Catherine Swanz Glastal ’89
I’m wondering how many letters, calls and e-mails you have received pointing out that Virgil, and not Ovid, was the source of the Forsan et haec olim meminisse juvabit line cited on Page 20 of the summer 2005 issue of Holy Cross Magazine. I’m also wondering what percentage of these messages came from those of us old enough to have studied Latin.
Jock O’Connell ’70
Fred Hoogland ’62 recently lent a perspective on Holy Cross from years gone by, suggesting that there was no one “‘out of the ordinary’ on campus” since there were few minorities, women or Protestants back then. That's one way of looking at it. Another would be that in days gone by Holy Cross and its sisters like Fordham, Georgetown, Boston College, Santa Clara and San Francisco, served local communities of immigrants—German, Italian, Irish, French and others—and that the student bodies reflected that mission. Then, as now, immigrants and their children were viewed as anything but “ordinary” by their neighbors and were neglected by mainline institutions of higher learning—especially elites like Yale and Princeton, which also had highly sectarian identities, to put it gently.
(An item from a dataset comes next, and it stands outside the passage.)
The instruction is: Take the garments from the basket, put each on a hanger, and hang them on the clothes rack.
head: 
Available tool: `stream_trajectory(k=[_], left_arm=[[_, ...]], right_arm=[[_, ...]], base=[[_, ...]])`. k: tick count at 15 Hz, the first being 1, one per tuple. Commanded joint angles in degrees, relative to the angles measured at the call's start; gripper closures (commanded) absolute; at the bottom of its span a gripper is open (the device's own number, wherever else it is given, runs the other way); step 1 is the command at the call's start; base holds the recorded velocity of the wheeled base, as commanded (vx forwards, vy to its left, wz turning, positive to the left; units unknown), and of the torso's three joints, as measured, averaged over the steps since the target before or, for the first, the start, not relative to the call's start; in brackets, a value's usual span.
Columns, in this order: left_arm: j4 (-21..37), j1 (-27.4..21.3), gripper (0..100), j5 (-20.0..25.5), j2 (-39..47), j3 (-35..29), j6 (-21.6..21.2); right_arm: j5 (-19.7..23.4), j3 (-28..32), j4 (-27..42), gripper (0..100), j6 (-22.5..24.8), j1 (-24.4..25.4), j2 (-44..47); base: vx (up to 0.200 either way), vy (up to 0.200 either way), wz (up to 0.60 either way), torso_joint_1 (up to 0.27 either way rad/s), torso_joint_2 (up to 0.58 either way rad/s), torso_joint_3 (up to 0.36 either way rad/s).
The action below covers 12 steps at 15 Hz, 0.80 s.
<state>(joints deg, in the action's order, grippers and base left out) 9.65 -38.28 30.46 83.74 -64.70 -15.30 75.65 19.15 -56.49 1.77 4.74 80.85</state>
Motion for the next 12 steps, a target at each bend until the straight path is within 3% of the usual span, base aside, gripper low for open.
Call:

The Jesuits took on poor boys like my grandfather who couldn’t go to college somewhere else. And when prosperous families like my grandmother’s found that a child with a Catholic “identity,” like cousin Furlong, wasn’t allowed to be comfortable at Princeton, Daddy got sent to the Jesuits at Holy Cross.
But this Jesuit enterprise would hardly seem worth it if it were simply about self-improvement or identity, and it could not possibly be rescued simply by making it more gender- or “race”-friendly, or by turning Holy Cross into a Catholic Amherst or Pomona, whatever that might mean.
Long after my grandfather had married the daughter of a Carnegie Hill steel person, he was still hanging around the Fordham School of Social Work, and looking after the school children of New York City —instead of settling into comfortable prosperity. And his friend Bob Wagner—who fought for Social Security, workers rights, the Tuskegee Airmen and against lynching—was calling Catholicism something he had been growing toward most of his adult life. Why?
However the faces of ordinary people may change at Holy Cross, I hope it and the Society of Jesus will continue their mission to inspire people like my grandfather and Wagner with the spirit of Christian humanism and common decency. As I read in your magazine about Dr. Anthony Fauci ’62, John Wiater ’75 of Catholic Relief Services and the United Nations, and others, I am led to believe there is still a prayer of this... whatever else might change.